Baleares estime que les îles Canaries « ont cessé d'être l'objectif des arrivées » des migrants et demande plus de fonds au gouvernement central
Palma 14 Jul (Europa Press) –
Le deuxième vice-président et le ministère de la Présidence, coordination du gouvernement local et action de coopération, Antònia Maria Serellas, a déclaré lundi que les îles Canaries « avaient cessé d'être un objectif des arrivées » de migrants.
Ainsi, le vice-président des Baléares considère qu'actuellement, la route de l'immigration africaine serait redirigée vers les îles Baléares, c'est pourquoi elle a revendiqué plus de ressources du gouvernement central: les îles Baléares « ne peuvent pas être une deuxième communauté », a-t-il défendu.
De cette façon, le nouveau vice-président du gouvernement a statué, lorsqu'on lui a demandé ce lundi lors du transfert de portefeuilles, en cas de changement de discours de l'exécutif des Balmiaques en matière d'immigration, après le remodelage du gouvernement.
Être eux, qui assume des compétences autonomes dans ce domaine, a critiqué que « cela ne s'intègre pas dans la tête » que le secrétaire d'État à la migration, Pilar Cancela, a visité Ibiza la semaine dernière et n'a pas rencontré le gouvernement.
« Il n'est pas entendu qu'avec le drame qu'ils mettent sur la table, l'île consiste à réception des mineurs migrants, il n'y a pas de temps pour se rencontrer, même si c'est brièvement, pour exposer leurs lignes de travail ou soutenir les îles Baléares », a-t-il déclaré.
Malgré cela, il a souligné qu ' »il ne veut pas lancer un discours démagogique » parce que chaque personne qui entreprend un projet migratoire « est pour une raison quelconque ». « Les îles Balariques ont toujours été une communauté très ouverte et confortable, mais vous ne pouvez pas permettre aux mafias, impunis, d'utiliser le malheur humain et que l'État ne met pas les moyens nécessaires en migration, en police nationale ou en gardes civils », a-t-il déclaré.

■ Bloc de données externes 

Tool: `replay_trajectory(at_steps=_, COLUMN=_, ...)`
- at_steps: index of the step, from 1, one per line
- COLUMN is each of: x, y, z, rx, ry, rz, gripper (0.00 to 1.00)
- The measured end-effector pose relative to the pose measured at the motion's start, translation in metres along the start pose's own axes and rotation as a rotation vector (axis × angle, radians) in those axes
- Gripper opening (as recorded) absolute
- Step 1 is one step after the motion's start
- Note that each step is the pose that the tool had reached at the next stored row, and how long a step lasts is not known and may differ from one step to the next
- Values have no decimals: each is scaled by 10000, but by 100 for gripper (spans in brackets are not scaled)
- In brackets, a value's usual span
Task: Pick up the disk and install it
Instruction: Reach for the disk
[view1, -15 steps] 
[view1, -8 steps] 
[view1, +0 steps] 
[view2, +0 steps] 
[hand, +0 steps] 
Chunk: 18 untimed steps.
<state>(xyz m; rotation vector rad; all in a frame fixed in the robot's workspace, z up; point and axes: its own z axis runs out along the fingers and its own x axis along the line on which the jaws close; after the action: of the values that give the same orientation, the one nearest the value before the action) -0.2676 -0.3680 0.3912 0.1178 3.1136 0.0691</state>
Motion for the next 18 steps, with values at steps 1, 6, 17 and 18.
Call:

Recherche de cohésion municipale
L'une des raisons de ces changements dans les compétences a indiqué qu'elle devait être « plus au niveau de la rue » et « près des municipalités », car elles sont la porte d'entrée des citoyens de l'administration. Ainsi, nous essaierons de stimuler les projets municipaux et de rechercher la cohésion.
Quant aux domaines de la coopération et de l'immigration, il a expliqué que « cela ne vient pas de nouveau » parce qu'elle était déjà directrice générale dans ce domaine entre 2011 et 2015 et était déjà au sein du ministère de la Présidence.
Il a également souligné que les îles Baléares vivent un « drame humanitaire » avec l'arrivée des pateras, il a donc reproché le gouvernement central de son « manque de reconnaissance » de la voie d'immigration entre l'Algérie et les îles Baléares.